Documentation is added above our function, directly above our #’ @export line. Here’s the example with our first function:

#' One-hot encode categorical variables.
#'
#' This function one-hot encodes categorical variables and binds the entire frame.
#'
#' @param data frame
#' @param feature to encode
#' @return hot-encoded data frame
#'
#' @export
encode_and_bind <- function(frame, feature_to_encode) {
    res <- cbind(iris, one_hot(as.data.table(frame[[feature_to_encode]])))
    return(res)
}

We space out the lines for readability, adding a title, description, and any parameters used by the function. Let’s do this for our remaining functions:

library(data.table)
library(mltools)

#' One-hot encode categorical variables.
#'
#' This function one-hot encodes categorical variables and binds the entire frame.
#'
#' @param data frame
#' @param feature to encode
#' @return hot-encoded data frame
#'
#' @export
encode_and_bind <- function(frame, feature_to_encode) {
    res <- cbind(iris, one_hot(as.data.table(frame[[feature_to_encode]])))
    return(res)
}

#' Remove specified features from data frame.
#'
#' This function removes specified features from data frame.
#'
#' @param data frame
#' @param features to remove
#' @return original data frame less removed features
#'
#' @export
remove_features <- function(frame, features) {
  rem_vec <- unlist(strsplit(features, ', '))
  res <- frame[,!(names(frame) %in% rem_vec)]
  return(res)
}

#' Apply function to multiple columns.
#'
#' This function enables the application of a function to multiple columns.
#'
#' @param data frame
#' @param list of columns to apply function to
#' @param name of new column
#' @param function to apply
#' @return original data frame with new column attached 
#'
#' @export
apply_function_to_column <- function(frame, list_of_columns, new_col, funct) {
    use_cols <- unlist(strsplit(list_of_columns, ', '))
    new_cols <- unlist(strsplit(new_col, ', '))
    frame[new_cols] <- apply(frame[use_cols], 2, function(x) {eval(parse(text=funct))})
    return(frame)
}

#' Discover closest matching string from set.
#'
#' This function discovers the closest matching string from vector of strings.
#'
#' @param vector of strings
#' @param search string
#' @return closest matching string
#'
#' @export
get_closest_string <- function(vector_of_strings, search_string) {
    all_dists <- adist(vector_of_strings, search_string)
    closest <- min(all_dists)
    res <- vector_of_strings[which(all_dists == closest)]
    return(res)
}

— Run devtools::document()

With documentation added to our functions we then run the following in terminal,just outside the root directory:

devtools::document()

NOTE: In this article I use the terms “library” and “package” interchangeably. While some people differentiate these words I don’t find this distinction useful, and rarely see it done in practice. We can think of a library (or package) as a directory of scripts containing functions. Those functions are grouped together to help engineers and scientists solve challenges.
You may get the error:

Error: ‘roxygen2’ >= 5.0.0 must be installed for this functionality.
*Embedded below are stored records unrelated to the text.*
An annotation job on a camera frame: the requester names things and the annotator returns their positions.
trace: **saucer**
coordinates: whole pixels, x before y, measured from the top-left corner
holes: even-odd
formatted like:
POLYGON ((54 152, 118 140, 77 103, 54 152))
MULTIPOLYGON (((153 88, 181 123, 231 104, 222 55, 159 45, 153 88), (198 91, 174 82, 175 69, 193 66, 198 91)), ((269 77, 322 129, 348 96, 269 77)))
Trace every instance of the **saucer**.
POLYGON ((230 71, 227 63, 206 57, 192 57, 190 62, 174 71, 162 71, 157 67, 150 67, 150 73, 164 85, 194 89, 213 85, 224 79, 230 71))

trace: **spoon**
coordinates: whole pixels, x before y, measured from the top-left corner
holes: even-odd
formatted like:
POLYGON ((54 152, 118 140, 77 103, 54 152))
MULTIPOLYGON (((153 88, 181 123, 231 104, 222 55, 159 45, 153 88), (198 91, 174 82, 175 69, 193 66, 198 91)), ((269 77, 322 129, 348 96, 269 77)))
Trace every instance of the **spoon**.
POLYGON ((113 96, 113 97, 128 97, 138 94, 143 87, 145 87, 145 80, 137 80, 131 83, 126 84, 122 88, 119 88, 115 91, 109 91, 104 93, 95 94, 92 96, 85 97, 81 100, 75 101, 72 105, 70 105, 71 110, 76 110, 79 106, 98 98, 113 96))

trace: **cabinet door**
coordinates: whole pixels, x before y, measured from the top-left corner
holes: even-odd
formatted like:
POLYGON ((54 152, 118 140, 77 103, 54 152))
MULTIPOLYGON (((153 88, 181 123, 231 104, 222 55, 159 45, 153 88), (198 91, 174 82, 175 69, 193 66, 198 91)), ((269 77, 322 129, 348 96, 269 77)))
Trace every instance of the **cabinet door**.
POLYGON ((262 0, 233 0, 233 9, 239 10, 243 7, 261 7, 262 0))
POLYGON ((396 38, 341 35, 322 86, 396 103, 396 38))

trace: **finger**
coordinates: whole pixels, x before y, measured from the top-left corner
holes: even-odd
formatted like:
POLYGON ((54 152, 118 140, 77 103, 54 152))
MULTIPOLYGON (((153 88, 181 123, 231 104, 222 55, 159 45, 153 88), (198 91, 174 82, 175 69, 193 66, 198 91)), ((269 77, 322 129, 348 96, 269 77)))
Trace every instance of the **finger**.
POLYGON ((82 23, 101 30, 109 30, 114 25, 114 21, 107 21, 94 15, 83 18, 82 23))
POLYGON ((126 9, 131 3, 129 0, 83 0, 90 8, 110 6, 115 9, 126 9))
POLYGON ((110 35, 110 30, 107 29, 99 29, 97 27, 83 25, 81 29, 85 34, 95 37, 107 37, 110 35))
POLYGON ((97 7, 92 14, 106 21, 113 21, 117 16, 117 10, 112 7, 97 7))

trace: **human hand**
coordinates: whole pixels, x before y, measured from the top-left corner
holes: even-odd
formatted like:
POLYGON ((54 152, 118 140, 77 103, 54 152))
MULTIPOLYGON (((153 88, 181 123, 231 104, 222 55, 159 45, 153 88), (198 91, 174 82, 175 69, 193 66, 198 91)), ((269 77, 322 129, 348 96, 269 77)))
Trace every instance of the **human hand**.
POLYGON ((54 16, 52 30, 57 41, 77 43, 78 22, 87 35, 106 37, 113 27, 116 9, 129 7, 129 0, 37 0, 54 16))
In this case open terminal in JupyterLab and install roxygen2. You should also install data.table and mltools, since our first function uses these:

install.packages('roxygen2')
install.packages('data.table')
install.packages('mltools')

Run the devtools::document() again. You should see the following:

This will generate .Rd files inside a new man folder. You’ll notice an .Rd file is created for each function in our package.

If you look at your DESCRIPTION file it will now show a new line at the bottom:

This will also generate a NAMESPACE file:

We can see our 4 functions have been exposed. Let’s now move onto ensuring dependencies are specified inside our library.
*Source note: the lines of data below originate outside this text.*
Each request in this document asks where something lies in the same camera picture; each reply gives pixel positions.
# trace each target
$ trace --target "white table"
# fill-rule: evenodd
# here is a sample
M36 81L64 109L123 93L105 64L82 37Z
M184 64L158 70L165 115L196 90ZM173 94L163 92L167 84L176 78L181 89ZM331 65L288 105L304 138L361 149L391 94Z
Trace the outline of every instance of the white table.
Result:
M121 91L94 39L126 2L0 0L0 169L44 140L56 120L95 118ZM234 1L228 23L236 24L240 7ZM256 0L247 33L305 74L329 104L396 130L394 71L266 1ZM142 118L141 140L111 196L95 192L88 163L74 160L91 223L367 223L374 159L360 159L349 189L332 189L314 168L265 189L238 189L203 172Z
STEP 4: List External Dependencies

It is common for our functions to require functions found in other libraries. There are 2 things we must do to ensure external functionality is made available to our library’s functions:

  1. Use double colons inside our functions to specify which library we are relying on;
  2. Add imports to our DESCRIPTION file.

You’ll notice in the above GIST we simply listed our libraries at the top. While this works well in stand-alone R scripts it isn’t the way to use dependencies in an R package. When creating R packages we must use the “double-colon approach” to ensure the correct function is read. This is related to how “top-level code” (code that isn’t an object like a function) in an R package is only executed when the package is built, not when it’s loaded.

For example:

library(mltools)

do_something_cool_with_mltools <- function() {
    auc_roc(preds, actuals)
}

…won’t work because auc_roc will not be available (running library(datapeek) doesn’t re-execute library(mltools)). This will work:

do_something_cool_with_mltools <- function() {
    mltools::auc_roc(preds, actuals)
}

The only function in our datapeek package requiring additional packages is our first one:

#' One-hot encode categorical variables.
#'
#' This function one-hot encodes categorical variables and binds the entire frame.
#'
#' @param data frame
#' @param feature to encode
#' @return hot-encoded data frame
#'
#' @export
encode_and_bind <- function(frame, feature_to_encode) {
    res <- cbind(iris, mltools::one_hot(data.table::as.data.table(frame[[feature_to_encode]])))
    return(res)
}

Using the double-colon approach to specify dependent packages in R.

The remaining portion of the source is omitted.